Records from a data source
--*--
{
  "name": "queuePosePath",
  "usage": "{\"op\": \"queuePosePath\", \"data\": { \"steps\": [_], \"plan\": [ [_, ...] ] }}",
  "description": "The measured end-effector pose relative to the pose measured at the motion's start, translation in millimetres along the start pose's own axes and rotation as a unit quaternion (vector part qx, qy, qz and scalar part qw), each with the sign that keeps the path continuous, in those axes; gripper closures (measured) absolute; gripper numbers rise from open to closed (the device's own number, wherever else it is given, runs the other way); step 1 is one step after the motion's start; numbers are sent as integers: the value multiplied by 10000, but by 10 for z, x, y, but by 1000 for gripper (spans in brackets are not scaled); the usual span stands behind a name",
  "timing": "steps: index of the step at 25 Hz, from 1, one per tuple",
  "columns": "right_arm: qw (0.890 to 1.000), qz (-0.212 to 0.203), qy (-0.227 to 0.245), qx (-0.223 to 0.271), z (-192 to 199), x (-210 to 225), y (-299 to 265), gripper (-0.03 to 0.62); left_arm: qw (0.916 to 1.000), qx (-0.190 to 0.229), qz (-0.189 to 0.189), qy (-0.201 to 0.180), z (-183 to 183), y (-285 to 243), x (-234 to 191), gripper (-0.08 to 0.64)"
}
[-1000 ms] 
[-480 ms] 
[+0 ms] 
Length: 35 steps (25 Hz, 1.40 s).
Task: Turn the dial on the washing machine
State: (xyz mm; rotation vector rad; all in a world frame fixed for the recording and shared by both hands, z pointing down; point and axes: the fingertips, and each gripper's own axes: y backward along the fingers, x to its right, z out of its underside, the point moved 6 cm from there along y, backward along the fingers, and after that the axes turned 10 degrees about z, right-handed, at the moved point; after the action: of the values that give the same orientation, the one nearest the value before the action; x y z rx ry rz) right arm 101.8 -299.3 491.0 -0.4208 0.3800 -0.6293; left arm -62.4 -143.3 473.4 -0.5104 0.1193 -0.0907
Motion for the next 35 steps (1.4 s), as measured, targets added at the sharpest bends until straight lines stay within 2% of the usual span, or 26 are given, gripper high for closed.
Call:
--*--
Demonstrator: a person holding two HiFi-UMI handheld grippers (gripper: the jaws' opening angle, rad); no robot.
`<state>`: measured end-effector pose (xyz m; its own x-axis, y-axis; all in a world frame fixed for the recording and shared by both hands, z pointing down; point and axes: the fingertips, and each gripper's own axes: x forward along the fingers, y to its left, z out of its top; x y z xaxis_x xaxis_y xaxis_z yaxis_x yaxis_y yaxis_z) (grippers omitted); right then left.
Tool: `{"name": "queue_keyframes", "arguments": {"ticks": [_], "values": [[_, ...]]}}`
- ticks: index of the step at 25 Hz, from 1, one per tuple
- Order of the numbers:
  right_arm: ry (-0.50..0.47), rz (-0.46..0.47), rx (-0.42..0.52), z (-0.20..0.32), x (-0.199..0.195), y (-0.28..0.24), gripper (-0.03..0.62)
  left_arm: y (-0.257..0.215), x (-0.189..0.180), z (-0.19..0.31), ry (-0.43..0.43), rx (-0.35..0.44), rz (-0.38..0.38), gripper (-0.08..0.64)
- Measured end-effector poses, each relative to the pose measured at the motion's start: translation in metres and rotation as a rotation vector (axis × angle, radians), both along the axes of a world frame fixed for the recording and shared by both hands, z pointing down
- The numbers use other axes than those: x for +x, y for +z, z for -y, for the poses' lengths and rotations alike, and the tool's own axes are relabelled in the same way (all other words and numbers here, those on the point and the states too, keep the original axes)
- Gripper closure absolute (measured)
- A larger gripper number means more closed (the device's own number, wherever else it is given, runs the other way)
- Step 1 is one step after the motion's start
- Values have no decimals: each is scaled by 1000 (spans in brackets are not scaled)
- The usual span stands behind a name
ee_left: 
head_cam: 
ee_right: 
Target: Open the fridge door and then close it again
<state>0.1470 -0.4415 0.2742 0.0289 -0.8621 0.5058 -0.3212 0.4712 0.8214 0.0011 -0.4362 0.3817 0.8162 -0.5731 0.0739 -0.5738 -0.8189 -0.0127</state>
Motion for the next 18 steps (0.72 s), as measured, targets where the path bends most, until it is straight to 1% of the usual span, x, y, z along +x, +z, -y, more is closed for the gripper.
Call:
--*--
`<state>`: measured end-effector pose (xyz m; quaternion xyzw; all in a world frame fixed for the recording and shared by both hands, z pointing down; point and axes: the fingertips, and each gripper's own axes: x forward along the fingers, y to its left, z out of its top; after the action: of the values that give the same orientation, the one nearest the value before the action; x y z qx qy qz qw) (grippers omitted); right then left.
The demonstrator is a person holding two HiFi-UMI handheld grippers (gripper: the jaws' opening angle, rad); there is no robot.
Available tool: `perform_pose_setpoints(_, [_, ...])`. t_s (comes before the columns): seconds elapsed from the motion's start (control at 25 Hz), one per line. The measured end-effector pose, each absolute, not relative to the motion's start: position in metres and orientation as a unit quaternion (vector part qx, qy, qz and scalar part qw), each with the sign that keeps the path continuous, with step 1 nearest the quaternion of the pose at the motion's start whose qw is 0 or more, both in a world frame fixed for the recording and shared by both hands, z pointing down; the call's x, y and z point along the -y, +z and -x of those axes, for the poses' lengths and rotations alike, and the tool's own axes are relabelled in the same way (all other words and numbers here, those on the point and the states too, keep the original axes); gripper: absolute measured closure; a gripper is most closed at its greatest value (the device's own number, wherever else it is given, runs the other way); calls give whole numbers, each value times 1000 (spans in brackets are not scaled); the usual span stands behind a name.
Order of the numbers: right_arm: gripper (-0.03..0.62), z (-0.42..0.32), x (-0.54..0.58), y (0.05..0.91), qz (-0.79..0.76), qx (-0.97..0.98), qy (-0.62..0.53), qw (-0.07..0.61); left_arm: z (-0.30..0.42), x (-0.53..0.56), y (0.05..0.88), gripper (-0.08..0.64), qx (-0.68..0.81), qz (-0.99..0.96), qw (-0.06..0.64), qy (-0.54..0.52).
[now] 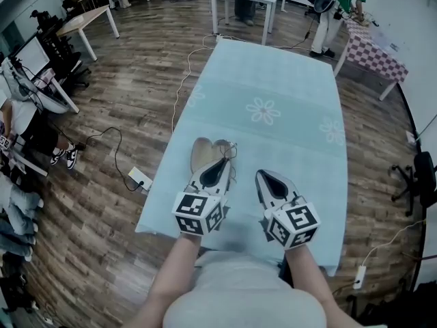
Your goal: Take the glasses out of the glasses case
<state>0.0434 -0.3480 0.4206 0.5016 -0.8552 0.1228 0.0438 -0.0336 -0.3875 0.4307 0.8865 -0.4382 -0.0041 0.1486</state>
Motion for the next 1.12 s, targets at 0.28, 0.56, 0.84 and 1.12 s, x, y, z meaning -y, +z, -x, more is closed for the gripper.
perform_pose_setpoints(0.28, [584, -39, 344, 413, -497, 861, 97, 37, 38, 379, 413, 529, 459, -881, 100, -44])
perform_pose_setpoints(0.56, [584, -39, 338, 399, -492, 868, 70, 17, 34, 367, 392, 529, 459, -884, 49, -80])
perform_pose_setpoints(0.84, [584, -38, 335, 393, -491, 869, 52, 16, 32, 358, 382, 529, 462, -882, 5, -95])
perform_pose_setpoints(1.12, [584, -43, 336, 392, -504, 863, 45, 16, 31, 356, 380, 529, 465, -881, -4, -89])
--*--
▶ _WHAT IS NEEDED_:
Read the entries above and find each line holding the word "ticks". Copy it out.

▶ _SOLVED PROBLEM_:
Tool: `{"name": "queue_keyframes", "arguments": {"ticks": [_], "values": [[_, ...]]}}`
- ticks: index of the step at 25 Hz, from 1, one per tuple

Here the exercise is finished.